When you think about anonymity, think about it like this: if you send a letter to a friend every week, every postal carrier that transports it – even if they never open it or attempt to peak inside – will be able to read the envelope and know that you communicate on a certain schedule with that friend. The same can be said of SMS, email, or most encrypted chat operators. Signal’s design prevents it from retaining even this information, though nation-states or ISPs might still be able to notice patterns (every time you send something via Signal, your contact receives something from Signal a few milliseconds later). It is very difficult to provide perfect anonymity from well-funded adversaries, even if you can provide very good privacy.

Device compromise

Let’s say you use an app with strong end-to-end encryption.
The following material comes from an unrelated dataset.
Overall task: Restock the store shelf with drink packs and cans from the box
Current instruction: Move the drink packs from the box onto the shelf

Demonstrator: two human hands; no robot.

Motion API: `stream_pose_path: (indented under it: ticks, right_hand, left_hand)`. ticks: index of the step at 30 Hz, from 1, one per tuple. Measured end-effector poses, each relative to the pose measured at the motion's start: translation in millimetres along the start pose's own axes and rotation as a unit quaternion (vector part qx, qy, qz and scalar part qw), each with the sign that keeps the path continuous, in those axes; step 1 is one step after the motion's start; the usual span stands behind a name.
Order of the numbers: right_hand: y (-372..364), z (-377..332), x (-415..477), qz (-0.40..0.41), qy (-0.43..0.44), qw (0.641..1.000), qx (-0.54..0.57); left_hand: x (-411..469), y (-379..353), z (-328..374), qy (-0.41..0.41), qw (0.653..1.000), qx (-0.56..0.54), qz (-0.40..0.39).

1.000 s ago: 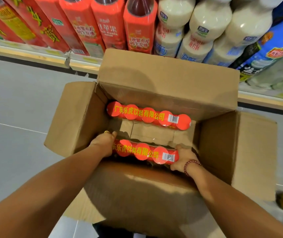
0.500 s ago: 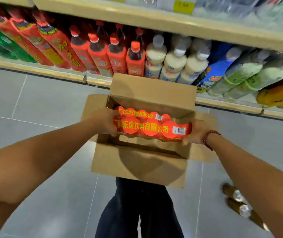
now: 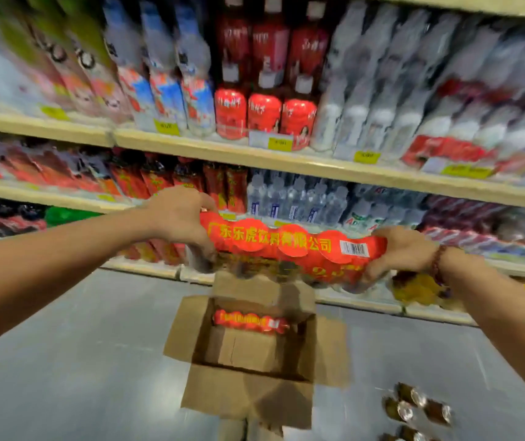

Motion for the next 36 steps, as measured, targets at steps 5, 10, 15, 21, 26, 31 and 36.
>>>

This takes away some of the easiest ways someone could get to your messages. But it doesn’t take away all of them.

What if somebody stole your phone? Perhaps the phone has a password, but if an attacker pulled out the storage unit, could they access your messages without a password? Or maybe they somehow trick or compel you into revealing your password. Now what?

An even simpler attack doesn’t require them to steal your device at all. All they need is a few minutes with it to steal your SIM card. Now they can receive any texts sent to your number - whether from your bank or your friend. Yikes, right?

Signal stores your data in an encrypted form on your device. It can protect it in various ways. One of the most important protections is ephemerality - it can automatically delete your old texts. A text that is securely erased can never fall into the wrong hands if the device is compromised later.

An actively-compromised phone, though, could still give up secrets. For instance, what if a malicious keyboard app sent every keypress to an adversary? Signal is only as secure as the phone it runs on – but still, it protects against a wide variety of attacks.

Untrustworthy communication partner

Perhaps you are sending sensitive information to a contact, but that person doesn’t want to keep it in confidence. There is very little you can do about that technologically; with pretty much any tool out there, nothing stops them from taking a picture of your messages and handing the picture off.

Environmental compromise

Perhaps your device is secure, but a hidden camera still captures what’s on your screen. You can take some steps against things like this, of course.

Human error

Sometimes humans make mistakes. For instance, the reason a reporter got copies of messages recently was because a participant in a group chat accidentally added him (presumably that participant meant to add someone else and just selected the wrong name). Phishing attacks can trick people into revealing passwords or other sensitive data. Humans are, quite often, the weakest link in the chain.

Protecting yourself

So how can you protect yourself against these attacks? Let’s consider:

  • Use a secure app like Signal that uses strong end-to-end encryption where even the provider can’t access your messages
  • Keep your software and phone up-to-date
  • Be careful about phishing attacks and who you add to chat rooms
  • Be aware of your surroundings; don’t send sensitive messages where people might be looking over your shoulder with their eyes or cameras

There are other methods besides Signal. For instance, you could install GnuPG (GPG) on a laptop that has no WiFi card or any other way to connect it to the Internet. You could always type your messages on that laptop, encrypt them, copy the encrypted text to a floppy disk (or USB device), take that USB drive to your Internet computer, and send the encrypted message by email or something. It would be exceptionally difficult to break the privacy of messages in that case (though anonymity would be mostly lost). Even if someone got the password to your “secure” laptop, it wouldn’t do them any good unless they physically broke into your house or something. In some ways, it is probably safer than Signal. (For more on this, see my article How gapped is your air?)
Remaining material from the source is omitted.